Ils voulaient "réveiller la France qui se lève tôt". Ils se sont donc donné rendez-vous à 6 heures, mardi 10 avril, avec djembé, maracas et sifflets dans le 17e arrondissement de Paris. Un rassemblement qui s'est fait au métro Guy-Môquet, du nom du jeune résistant communiste dont Nicolas Sarkozy revendique l'héritage, pour un parcours "bruyant et festif". Objectif affiché : alerter la France "des simples employés" qui "serait a priori la plus sensible aux idées de Nicolas Sarkozy". Et la dissuader de voter pour lui.


Les traits bouffis, encore endormis, les membres du collectif tout récemment baptisé La France qui se lève tôt, souvent des étudiants ou de jeunes actifs, se sont donc retrouvés à une vingtaine, au petit matin.
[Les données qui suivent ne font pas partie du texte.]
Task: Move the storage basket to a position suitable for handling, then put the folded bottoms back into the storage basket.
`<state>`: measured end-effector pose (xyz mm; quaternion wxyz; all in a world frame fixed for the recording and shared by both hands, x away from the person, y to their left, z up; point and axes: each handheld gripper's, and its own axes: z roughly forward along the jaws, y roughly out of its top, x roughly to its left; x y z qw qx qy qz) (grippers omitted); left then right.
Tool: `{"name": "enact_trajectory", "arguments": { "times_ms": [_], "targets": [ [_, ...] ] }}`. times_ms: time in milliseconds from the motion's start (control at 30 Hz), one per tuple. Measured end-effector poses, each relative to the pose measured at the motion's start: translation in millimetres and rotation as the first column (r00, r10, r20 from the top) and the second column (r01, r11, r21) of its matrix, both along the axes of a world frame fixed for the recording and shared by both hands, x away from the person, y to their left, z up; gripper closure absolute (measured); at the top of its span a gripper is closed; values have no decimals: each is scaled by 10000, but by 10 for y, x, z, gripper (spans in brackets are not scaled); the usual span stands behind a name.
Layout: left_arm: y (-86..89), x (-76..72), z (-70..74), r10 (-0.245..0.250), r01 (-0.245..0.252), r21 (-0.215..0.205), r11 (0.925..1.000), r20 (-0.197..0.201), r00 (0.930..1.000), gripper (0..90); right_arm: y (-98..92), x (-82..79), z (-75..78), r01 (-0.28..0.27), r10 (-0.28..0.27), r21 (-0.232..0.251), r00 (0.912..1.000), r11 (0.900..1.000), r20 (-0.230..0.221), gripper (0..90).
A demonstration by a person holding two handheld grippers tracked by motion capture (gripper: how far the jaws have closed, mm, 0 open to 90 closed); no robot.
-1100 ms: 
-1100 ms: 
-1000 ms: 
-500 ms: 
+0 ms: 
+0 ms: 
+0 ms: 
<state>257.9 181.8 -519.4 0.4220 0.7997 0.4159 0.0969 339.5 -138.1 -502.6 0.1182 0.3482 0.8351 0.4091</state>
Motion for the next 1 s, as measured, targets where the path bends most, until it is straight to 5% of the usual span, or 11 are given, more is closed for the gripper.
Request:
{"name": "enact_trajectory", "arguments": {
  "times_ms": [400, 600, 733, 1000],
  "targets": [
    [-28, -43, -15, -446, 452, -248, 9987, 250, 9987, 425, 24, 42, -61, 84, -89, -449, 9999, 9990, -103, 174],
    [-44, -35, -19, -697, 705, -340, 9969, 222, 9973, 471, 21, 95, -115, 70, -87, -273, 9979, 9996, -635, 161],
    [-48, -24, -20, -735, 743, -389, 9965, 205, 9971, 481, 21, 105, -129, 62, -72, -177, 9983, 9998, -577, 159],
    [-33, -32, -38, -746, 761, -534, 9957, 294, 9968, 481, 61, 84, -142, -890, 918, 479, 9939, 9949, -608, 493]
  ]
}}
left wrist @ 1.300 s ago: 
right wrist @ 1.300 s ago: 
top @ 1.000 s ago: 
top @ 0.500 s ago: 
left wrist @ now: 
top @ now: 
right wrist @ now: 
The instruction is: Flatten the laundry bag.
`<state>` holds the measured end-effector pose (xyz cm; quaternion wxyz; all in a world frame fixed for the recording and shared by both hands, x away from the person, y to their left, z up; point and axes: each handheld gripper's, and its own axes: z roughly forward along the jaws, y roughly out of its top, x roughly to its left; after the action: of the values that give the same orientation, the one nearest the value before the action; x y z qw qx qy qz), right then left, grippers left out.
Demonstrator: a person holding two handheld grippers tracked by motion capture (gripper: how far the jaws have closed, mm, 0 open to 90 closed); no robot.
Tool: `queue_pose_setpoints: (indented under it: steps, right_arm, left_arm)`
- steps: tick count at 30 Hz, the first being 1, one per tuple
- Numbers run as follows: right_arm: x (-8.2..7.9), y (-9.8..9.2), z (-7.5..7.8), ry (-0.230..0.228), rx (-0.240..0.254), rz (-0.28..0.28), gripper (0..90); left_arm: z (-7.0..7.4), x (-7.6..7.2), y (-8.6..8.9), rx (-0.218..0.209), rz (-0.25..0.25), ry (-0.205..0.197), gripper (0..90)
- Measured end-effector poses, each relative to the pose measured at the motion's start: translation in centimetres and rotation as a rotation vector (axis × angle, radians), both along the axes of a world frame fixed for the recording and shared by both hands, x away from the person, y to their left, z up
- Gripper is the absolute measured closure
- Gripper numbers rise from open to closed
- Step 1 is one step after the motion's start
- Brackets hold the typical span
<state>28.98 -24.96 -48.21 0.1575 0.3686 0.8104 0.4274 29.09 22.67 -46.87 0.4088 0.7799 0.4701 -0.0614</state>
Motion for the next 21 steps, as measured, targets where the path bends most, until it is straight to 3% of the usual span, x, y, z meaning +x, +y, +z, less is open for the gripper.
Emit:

Parmi eux, de nombreux anciens du collectif Jeudi noir, ce petit groupe qui s'invitait dans les visites d'appartements loués à des prix jugés prohibitifs.

"Le fait que la majorité des Français pensent que Nicolas Sarkozy va gagner l'élection présidentielle et qu'il a désormais les mains libres nous paraît assez grave", justifie ainsi l'un d'eux, Manuel Domergue, 25 ans, assistant parlementaire du sénateur de Paris Jean Desessard (Verts).

Selon M. Domergue, le programme du candidat UMP ne favorise pas "les Français qui se lèvent tôt" mais "ceux qui s'enrichissent en dormant". "On veut dire à tous ces gens : attention, le discours de Sarkozy sur la valeur travail, le mérite... c'est du gros bluff !", explique Leila Chaibi, 24 ans, membre du collectif Génération précaire.

Mardi matin, après avoir tracté à l'entrée du métro auprès des voyageurs pressés, ils se sont donc élancés "à l'arrache" et en fanfare, la camionnette de l'un d'eux ouvrant la voie, autoradio à fond. Les rares riverains au balcon, souvent en pyjama, ont modérément apprécié le cortège. "La France qui se lève tôt" compte cependant répéter l'expérience au moins une fois par semaine, jusqu'au deuxième tour.